Somewhere in a shady corner of this chaotic landscape on comet 67P/Churyumov–Gerasimenko, the tiny lander Philae has received enough sunlight to send signals to earth, breaking seven months of silence.
The most likely resting place for Philae is the object circled in the photo above. The Rosetta team found this bright dot in images taken on different days in December last year, but not in images of the same area taken by the main spacecraft after it first reached 67P last August and before the Philae lander was released on November 12.
Preliminary examinations of the packets of data received at its mission control centre in the European Space Agency say Philae has been sending earlier messages that had not been heard.
The breakthrough transmission means there is a chance Philae will do something it was never intended to do: provide a close-up view of a comet after it has become highly active, emitting clouds of gases and dust as it plunges toward its closest encounter with the heat (and high energy particles) being emitted by the sun.

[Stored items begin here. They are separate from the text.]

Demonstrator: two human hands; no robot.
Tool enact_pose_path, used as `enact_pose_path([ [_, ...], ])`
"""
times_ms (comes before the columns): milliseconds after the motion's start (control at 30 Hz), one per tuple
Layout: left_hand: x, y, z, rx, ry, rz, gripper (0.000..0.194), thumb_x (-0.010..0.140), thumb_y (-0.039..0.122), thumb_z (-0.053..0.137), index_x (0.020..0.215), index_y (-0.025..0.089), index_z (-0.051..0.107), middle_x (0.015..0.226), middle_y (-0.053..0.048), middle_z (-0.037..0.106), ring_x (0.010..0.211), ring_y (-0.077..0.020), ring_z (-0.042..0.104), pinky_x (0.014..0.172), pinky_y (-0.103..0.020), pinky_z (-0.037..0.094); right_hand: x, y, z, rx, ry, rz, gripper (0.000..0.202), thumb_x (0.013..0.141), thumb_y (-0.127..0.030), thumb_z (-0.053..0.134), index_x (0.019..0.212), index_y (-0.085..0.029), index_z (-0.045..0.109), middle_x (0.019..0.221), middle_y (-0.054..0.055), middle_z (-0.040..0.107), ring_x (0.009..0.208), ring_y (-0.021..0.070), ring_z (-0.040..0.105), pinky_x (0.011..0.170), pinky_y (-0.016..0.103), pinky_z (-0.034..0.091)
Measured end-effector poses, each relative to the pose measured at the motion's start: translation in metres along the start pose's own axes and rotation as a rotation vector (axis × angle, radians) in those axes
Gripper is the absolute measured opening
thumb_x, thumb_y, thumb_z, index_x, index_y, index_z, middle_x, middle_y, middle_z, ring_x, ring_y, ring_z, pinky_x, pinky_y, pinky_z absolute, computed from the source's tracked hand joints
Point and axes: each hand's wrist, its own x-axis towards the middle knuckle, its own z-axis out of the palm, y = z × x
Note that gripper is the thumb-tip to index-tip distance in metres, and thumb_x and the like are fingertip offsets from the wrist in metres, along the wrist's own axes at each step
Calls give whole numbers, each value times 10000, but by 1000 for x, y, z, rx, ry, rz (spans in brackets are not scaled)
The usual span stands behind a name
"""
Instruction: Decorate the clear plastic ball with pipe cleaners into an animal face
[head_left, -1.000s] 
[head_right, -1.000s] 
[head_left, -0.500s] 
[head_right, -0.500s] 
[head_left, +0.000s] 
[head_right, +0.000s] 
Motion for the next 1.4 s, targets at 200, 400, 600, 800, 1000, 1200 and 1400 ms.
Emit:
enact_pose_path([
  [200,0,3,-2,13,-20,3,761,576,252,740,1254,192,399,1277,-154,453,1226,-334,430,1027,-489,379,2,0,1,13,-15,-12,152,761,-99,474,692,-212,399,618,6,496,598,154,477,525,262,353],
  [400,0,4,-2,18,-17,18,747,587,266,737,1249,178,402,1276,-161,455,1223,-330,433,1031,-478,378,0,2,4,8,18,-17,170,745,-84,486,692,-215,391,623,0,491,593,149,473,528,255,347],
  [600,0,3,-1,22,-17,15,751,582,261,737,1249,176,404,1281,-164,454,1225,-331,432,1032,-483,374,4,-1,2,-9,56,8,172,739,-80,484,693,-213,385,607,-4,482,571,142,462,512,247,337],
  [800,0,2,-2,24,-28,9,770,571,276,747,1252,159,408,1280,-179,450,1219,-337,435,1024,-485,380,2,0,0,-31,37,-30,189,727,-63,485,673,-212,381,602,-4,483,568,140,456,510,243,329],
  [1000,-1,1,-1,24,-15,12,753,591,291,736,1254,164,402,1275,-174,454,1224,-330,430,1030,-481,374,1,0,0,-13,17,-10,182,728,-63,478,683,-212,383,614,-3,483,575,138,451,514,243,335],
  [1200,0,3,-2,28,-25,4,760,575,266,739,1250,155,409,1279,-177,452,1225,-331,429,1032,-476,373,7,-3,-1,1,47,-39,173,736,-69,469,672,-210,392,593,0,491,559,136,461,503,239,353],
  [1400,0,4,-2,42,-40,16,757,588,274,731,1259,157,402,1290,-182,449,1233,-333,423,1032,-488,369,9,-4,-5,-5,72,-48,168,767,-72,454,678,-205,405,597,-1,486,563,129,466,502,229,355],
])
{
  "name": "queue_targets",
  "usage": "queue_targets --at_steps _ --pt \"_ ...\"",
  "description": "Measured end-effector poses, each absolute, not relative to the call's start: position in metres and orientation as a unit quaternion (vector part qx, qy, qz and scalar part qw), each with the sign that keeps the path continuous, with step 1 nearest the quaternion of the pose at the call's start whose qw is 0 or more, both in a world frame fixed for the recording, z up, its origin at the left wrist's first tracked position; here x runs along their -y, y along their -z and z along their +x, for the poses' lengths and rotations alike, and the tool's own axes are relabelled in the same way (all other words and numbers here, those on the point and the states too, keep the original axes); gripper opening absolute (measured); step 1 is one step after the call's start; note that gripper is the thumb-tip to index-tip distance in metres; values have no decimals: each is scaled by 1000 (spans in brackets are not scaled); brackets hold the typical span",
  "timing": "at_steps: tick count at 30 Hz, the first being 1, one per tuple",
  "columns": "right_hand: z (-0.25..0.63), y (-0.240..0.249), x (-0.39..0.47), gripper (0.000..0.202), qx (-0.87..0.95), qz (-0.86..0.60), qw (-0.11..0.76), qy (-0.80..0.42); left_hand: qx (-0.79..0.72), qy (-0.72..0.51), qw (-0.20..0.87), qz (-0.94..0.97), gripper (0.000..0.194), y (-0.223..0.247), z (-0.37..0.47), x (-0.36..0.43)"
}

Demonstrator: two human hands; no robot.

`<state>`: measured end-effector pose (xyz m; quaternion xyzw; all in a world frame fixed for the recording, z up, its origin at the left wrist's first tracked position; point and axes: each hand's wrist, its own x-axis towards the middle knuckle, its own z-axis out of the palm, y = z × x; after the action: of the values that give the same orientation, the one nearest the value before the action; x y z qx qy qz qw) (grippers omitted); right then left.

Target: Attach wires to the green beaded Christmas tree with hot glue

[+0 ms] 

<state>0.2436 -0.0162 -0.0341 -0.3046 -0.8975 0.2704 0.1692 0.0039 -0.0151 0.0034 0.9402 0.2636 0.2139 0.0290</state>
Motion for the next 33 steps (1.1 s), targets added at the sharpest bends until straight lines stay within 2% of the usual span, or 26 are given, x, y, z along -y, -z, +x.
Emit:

Philae successfully descended from its mother ship, the Rosetta probe, to the surface of 67P on November 12 last year, but it bounced several times after a feather light touch down on the comet’s surface, where the gravitational field of the 4300-metre-wide body is so light that the intention was to secure it with a harpoon-like anchor and screws.
This didn’t work as intended, and the comet’s surface, far from being the cliched snowball of lazy science reporting, proved as hard as granite in places.
The original program called for Philae to use solar power to extend the life of its instruments and cameras but because it came to rest in a shaded rocky zone, it ran out of battery power after several Earth days.
The solar panels were expected to keep it alive for the best part of a month, and the lander was then expected to fail because of internal overheating as the short-term periodical comet drew closer to its closest approach to the sun, which it will reach mid-August.
According to early reports, the temperature in Philae is -35C, raising hopes it will not overheat too quickly. However the surface of 67P is now releasing increasingly high-volume streamers of gases and dust, and the mother ship, Rosetta, which has continued to fly alongside the comet, has retreated several hundred kilometres away from the action to avoid being damaged by the debris forming a typical set of cometary tails.
Some thousands of years ago 67P is believed to have become a shorter period comet orbiting the sun once every 6.75 years after its longer-term orbit took it close to Jupiter, robbing the comet of sufficient momentum to return to the outer reaches of the solar system.
Its orbit now brings it closest to the sun at a point between the orbits of Mars and the Earth and sends it as far out as a point beyond Jupiter’s orbit. 67P rotates on its axis about twice every earth day, and the comet’s dynamics are affected by repeated losses of mass as each visit to the inner solar system strips off the material in response to increased solar heating.